EXERCISE → Give every entry again precisely as it appears.

Records from a data source:
· · ·

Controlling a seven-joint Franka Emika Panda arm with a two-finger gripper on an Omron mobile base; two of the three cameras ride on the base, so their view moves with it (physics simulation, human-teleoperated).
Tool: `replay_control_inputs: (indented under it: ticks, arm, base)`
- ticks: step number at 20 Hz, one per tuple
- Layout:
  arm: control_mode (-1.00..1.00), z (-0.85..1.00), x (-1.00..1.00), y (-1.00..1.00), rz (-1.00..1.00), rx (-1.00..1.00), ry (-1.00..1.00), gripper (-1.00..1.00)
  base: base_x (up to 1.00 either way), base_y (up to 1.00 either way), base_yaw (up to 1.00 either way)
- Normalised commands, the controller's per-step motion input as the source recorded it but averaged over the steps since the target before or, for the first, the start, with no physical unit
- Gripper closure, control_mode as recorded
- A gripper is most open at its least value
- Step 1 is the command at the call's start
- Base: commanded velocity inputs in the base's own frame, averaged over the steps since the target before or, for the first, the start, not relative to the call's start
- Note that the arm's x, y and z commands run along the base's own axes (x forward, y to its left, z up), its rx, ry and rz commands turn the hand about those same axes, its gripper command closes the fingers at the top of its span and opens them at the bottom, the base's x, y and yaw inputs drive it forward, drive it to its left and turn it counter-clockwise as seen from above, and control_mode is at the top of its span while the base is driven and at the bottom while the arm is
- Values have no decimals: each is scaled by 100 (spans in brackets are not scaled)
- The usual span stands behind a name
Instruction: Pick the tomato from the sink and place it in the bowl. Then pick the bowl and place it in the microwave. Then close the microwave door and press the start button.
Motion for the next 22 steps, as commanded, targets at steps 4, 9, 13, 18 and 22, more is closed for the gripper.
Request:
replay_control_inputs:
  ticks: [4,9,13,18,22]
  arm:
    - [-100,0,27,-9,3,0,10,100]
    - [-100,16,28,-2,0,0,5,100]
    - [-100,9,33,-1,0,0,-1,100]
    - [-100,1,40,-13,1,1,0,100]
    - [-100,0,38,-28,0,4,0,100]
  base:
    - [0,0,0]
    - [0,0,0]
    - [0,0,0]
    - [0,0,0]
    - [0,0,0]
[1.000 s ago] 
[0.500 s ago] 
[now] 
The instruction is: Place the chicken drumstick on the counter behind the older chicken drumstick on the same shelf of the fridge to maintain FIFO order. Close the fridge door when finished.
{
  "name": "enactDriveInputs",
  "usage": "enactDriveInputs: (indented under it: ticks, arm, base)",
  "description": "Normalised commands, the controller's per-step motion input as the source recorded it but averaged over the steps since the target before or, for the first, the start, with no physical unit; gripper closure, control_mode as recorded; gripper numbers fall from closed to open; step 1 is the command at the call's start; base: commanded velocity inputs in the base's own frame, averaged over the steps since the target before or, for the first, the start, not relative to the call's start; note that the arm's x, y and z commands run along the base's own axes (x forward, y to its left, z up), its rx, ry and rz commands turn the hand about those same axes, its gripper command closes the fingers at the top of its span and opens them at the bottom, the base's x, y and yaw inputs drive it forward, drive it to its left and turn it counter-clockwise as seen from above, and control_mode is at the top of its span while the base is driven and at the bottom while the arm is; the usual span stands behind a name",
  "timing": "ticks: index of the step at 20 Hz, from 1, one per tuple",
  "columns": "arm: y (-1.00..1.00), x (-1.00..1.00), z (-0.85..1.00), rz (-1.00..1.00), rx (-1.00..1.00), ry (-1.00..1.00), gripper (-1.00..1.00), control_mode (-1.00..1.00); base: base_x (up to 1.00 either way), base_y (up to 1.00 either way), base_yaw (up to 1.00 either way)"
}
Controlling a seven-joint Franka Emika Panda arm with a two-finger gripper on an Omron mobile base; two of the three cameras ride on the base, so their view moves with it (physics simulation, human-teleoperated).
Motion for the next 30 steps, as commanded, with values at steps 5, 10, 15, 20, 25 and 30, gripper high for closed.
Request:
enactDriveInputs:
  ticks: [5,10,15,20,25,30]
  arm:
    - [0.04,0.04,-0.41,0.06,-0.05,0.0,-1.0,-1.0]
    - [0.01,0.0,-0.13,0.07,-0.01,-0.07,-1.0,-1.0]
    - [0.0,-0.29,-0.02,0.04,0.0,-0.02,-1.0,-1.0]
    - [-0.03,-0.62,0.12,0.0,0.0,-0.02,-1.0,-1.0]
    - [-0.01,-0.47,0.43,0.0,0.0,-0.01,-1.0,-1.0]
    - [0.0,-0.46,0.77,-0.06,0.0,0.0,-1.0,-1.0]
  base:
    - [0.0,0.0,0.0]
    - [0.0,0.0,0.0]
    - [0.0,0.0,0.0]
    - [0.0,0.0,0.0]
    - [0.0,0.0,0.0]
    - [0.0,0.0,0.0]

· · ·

YOUR RESPONSE →
Controlling a seven-joint Franka Emika Panda arm with a two-finger gripper on an Omron mobile base; two of the three cameras ride on the base, so their view moves with it (physics simulation, human-teleoperated).
Tool: `replay_control_inputs: (indented under it: ticks, arm, base)`
- ticks: step number at 20 Hz, one per tuple
- Layout:
  arm: control_mode (-1.00..1.00), z (-0.85..1.00), x (-1.00..1.00), y (-1.00..1.00), rz (-1.00..1.00), rx (-1.00..1.00), ry (-1.00..1.00), gripper (-1.00..1.00)
  base: base_x (up to 1.00 either way), base_y (up to 1.00 either way), base_yaw (up to 1.00 either way)
- Normalised commands, the controller's per-step motion input as the source recorded it but averaged over the steps since the target before or, for the first, the start, with no physical unit
- Gripper closure, control_mode as recorded
- A gripper is most open at its least value
- Step 1 is the command at the call's start
- Base: commanded velocity inputs in the base's own frame, averaged over the steps since the target before or, for the first, the start, not relative to the call's start
- Note that the arm's x, y and z commands run along the base's own axes (x forward, y to its left, z up), its rx, ry and rz commands turn the hand about those same axes, its gripper command closes the fingers at the top of its span and opens them at the bottom, the base's x, y and yaw inputs drive it forward, drive it to its left and turn it counter-clockwise as seen from above, and control_mode is at the top of its span while the base is driven and at the bottom while the arm is
- Values have no decimals: each is scaled by 100 (spans in brackets are not scaled)
- The usual span stands behind a name
Instruction: Pick the tomato from the sink and place it in the bowl. Then pick the bowl and place it in the microwave. Then close the microwave door and press the start button.
Motion for the next 22 steps, as commanded, targets at steps 4, 9, 13, 18 and 22, more is closed for the gripper.
Request:
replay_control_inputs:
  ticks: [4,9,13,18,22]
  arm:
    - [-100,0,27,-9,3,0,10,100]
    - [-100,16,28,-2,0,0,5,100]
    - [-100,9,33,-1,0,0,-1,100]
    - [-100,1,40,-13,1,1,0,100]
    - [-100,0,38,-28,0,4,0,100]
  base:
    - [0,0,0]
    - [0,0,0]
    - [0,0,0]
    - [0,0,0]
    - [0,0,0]
[1.000 s ago] 
[0.500 s ago] 
[now] 
The instruction is: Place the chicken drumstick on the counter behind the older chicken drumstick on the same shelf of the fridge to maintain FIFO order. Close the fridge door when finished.
{
  "name": "enactDriveInputs",
  "usage": "enactDriveInputs: (indented under it: ticks, arm, base)",
  "description": "Normalised commands, the controller's per-step motion input as the source recorded it but averaged over the steps since the target before or, for the first, the start, with no physical unit; gripper closure, control_mode as recorded; gripper numbers fall from closed to open; step 1 is the command at the call's start; base: commanded velocity inputs in the base's own frame, averaged over the steps since the target before or, for the first, the start, not relative to the call's start; note that the arm's x, y and z commands run along the base's own axes (x forward, y to its left, z up), its rx, ry and rz commands turn the hand about those same axes, its gripper command closes the fingers at the top of its span and opens them at the bottom, the base's x, y and yaw inputs drive it forward, drive it to its left and turn it counter-clockwise as seen from above, and control_mode is at the top of its span while the base is driven and at the bottom while the arm is; the usual span stands behind a name",
  "timing": "ticks: index of the step at 20 Hz, from 1, one per tuple",
  "columns": "arm: y (-1.00..1.00), x (-1.00..1.00), z (-0.85..1.00), rz (-1.00..1.00), rx (-1.00..1.00), ry (-1.00..1.00), gripper (-1.00..1.00), control_mode (-1.00..1.00); base: base_x (up to 1.00 either way), base_y (up to 1.00 either way), base_yaw (up to 1.00 either way)"
}
Controlling a seven-joint Franka Emika Panda arm with a two-finger gripper on an Omron mobile base; two of the three cameras ride on the base, so their view moves with it (physics simulation, human-teleoperated).
Motion for the next 30 steps, as commanded, with values at steps 5, 10, 15, 20, 25 and 30, gripper high for closed.
Request:
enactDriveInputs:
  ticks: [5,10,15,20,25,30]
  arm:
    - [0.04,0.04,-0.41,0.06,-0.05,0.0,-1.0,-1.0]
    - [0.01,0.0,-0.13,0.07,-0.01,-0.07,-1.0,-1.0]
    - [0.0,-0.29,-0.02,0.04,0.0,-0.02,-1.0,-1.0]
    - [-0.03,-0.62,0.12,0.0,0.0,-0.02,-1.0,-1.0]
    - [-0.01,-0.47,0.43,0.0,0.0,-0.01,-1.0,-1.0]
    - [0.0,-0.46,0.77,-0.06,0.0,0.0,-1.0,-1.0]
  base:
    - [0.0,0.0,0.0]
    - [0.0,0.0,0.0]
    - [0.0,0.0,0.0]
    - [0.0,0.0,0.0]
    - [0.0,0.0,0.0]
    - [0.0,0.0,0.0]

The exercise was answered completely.